American Medical Technol... (CE) (USOTC:ADLI)
Historical Stock Chart
From Dec 2019 to Dec 2024
American Medical Technologies, Inc. (OTCBB:ADLI)
reported its financial results for the third quarter and first nine
months of 2005 ended September 30, 2005. Those results, compared with
results for the third quarter and first nine months of 2004, are as
follows:
-- Third-quarter revenues and royalties declined 19 percent from
a year ago. Royalty proceeds and sales of the
industrial-market products increased sharply, but were offset
by lower sales of dental-market products as the company
concentrated on the introduction of its new hydrobrasion(TM)
dental products.
-- Net loss was $0.04 per share diluted for the third quarter,
compared with $0.02 per share diluted in the third quarter
last year.
-- Licensing royalties were $3,958 for the third quarter and
$90,716 for the first nine months. Two new licensing
agreements for the company's air-abrasion and hydrobrasion
technologies are driving that highly profitable new revenue
stream.
American Medical Technologies reported revenues and royalties for
the third quarter of $514,522, compared to $638,336 in the third
quarter last year.
The decrease in quarterly revenues and royalties included lower
sales of dental-market products compared with the prior-year quarter,
partly offset by higher industrial market sales. Third-quarter 2004
revenues included $35,100 from a since-discontinued subsidiary.

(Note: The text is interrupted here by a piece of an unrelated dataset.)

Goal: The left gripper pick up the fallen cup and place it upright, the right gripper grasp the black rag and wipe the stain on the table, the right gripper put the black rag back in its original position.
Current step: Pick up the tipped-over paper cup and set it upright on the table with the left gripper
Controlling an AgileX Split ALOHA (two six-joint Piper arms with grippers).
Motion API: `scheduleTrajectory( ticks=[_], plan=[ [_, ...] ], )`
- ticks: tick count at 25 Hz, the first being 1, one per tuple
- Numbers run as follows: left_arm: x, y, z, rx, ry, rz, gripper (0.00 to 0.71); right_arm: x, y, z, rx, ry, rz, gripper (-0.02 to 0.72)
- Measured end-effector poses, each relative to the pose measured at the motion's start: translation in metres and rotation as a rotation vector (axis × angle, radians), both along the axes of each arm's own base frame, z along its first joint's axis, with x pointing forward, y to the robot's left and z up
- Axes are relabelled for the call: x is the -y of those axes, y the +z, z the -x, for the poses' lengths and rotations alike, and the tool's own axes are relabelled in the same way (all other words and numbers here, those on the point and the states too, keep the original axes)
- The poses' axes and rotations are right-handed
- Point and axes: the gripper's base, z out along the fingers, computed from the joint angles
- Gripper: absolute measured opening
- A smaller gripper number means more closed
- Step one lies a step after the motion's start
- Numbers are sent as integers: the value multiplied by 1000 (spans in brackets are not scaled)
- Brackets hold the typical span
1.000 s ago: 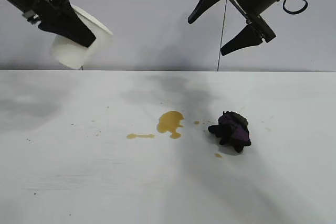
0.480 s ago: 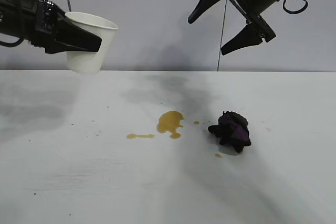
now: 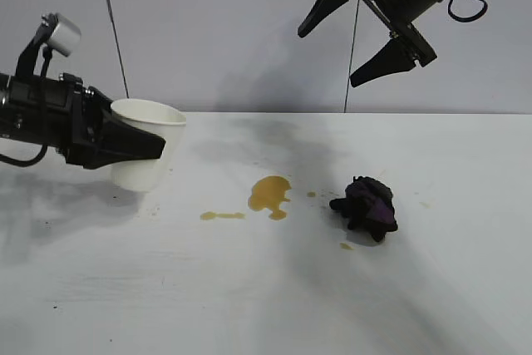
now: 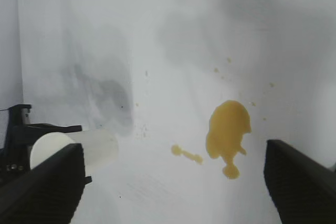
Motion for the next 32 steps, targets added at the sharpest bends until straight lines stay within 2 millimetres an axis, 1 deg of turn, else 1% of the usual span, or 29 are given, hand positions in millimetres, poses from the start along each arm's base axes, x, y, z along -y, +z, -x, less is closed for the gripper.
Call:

Third-quarter net loss was $320,217, or $0.04 per share diluted,
compared to a net loss of $161,897, or $0.02 per share diluted, in the
third quarter of 2004. Cost-reduction measures adopted earlier this
year led to a slight reduction in selling, general and administrative
costs for the quarter.
For the first nine months of 2005, revenues and royalties were
$1.69 million, versus $1.62 million for the first nine months of 2004.
Net loss for the first nine months of 2005 was $874,286, or $0.11 per
share diluted, compared with a net profit of $578,406, or $0.06 per
share diluted, for the first nine months of 2004.
In addition to the items mentioned above, nine-months results also
include an $41,450 charge for a change in the Company's inventory
allowance and for writeoffs of obsolete parts. Nine-months 2004
earnings included a one-time gain of $1.6 million, or $0.18 per share,
related to the sale of available-for-sale securities.
"During the third quarter, we continued to demonstrate the
advantages and revenue opportunities of our new hydrobrasion dental
equipment, which offers improved patient comfort and greater speed for
many common procedures, compared with traditional handpiece drills,"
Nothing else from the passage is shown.